Lines below that include the word "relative" should each be copied.

Data provided Block Start

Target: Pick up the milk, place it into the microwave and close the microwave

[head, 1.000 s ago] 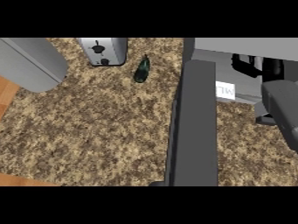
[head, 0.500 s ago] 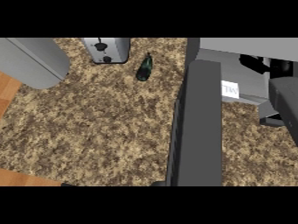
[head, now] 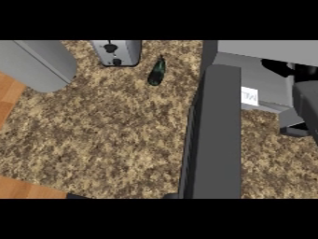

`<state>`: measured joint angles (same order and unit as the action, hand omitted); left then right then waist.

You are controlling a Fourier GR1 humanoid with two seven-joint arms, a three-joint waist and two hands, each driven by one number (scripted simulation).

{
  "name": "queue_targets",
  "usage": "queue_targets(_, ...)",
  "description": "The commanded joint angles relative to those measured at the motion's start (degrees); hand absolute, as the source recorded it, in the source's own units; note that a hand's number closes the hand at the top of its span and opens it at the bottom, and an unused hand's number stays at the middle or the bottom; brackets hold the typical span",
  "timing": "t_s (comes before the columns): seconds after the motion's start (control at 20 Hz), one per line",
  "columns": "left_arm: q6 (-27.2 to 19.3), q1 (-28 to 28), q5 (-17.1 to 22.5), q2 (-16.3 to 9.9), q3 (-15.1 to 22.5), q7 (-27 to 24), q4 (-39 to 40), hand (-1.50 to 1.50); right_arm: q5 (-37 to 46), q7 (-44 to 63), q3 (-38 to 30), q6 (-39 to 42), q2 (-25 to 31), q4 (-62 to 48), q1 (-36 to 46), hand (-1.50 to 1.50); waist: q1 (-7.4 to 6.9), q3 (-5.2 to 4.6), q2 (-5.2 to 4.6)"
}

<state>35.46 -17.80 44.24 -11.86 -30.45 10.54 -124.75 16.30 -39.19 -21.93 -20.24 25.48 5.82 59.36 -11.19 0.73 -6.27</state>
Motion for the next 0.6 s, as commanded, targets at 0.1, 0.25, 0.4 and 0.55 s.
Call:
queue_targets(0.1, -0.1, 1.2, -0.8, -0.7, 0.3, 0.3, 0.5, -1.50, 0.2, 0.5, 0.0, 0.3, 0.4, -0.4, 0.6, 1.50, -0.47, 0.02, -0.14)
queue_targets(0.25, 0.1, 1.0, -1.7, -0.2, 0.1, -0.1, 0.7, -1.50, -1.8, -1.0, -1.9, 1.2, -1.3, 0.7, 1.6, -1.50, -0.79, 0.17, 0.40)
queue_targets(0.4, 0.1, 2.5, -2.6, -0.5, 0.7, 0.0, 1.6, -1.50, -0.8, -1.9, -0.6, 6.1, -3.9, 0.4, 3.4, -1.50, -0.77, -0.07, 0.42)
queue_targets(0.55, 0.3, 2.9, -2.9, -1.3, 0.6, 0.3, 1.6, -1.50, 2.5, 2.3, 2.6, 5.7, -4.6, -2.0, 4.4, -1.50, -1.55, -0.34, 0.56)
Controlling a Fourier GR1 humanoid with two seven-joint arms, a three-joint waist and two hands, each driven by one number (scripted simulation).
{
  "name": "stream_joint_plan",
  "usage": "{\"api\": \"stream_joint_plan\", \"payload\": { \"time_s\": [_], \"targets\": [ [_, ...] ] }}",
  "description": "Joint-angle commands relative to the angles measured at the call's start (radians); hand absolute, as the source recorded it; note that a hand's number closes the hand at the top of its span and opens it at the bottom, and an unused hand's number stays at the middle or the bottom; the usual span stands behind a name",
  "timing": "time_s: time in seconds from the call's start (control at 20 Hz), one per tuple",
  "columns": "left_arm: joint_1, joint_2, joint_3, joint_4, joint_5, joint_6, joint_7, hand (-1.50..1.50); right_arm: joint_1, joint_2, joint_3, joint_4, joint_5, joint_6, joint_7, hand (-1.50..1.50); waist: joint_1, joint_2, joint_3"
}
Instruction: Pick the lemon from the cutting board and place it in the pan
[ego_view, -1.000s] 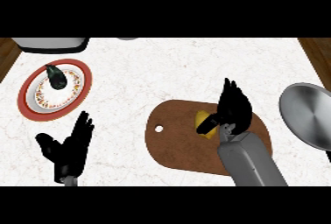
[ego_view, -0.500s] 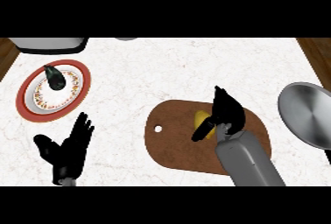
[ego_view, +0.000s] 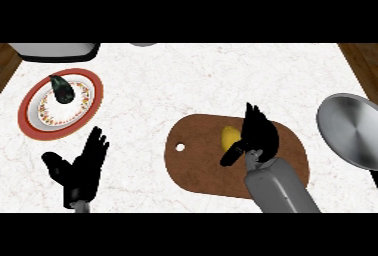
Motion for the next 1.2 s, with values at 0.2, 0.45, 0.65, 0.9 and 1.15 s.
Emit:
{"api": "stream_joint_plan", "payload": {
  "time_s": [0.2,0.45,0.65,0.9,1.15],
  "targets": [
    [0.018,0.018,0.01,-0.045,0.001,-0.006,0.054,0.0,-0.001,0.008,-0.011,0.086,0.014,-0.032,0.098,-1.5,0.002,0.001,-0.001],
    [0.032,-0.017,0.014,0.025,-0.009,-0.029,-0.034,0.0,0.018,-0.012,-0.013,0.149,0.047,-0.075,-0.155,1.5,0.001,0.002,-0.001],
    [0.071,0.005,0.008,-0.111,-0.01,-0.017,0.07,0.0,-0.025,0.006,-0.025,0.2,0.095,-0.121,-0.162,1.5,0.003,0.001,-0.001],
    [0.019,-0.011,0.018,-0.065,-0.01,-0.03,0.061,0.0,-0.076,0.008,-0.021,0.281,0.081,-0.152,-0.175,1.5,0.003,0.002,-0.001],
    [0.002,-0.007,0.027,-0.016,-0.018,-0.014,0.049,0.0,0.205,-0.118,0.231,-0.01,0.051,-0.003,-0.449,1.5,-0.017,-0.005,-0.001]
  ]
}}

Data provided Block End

Expected output
  "description": "The commanded joint angles relative to those measured at the motion's start (degrees); hand absolute, as the source recorded it, in the source's own units; note that a hand's number closes the hand at the top of its span and opens it at the bottom, and an unused hand's number stays at the middle or the bottom; brackets hold the typical span",
  "description": "Joint-angle commands relative to the angles measured at the call's start (radians); hand absolute, as the source recorded it; note that a hand's number closes the hand at the top of its span and opens it at the bottom, and an unused hand's number stays at the middle or the bottom; the usual span stands behind a name",

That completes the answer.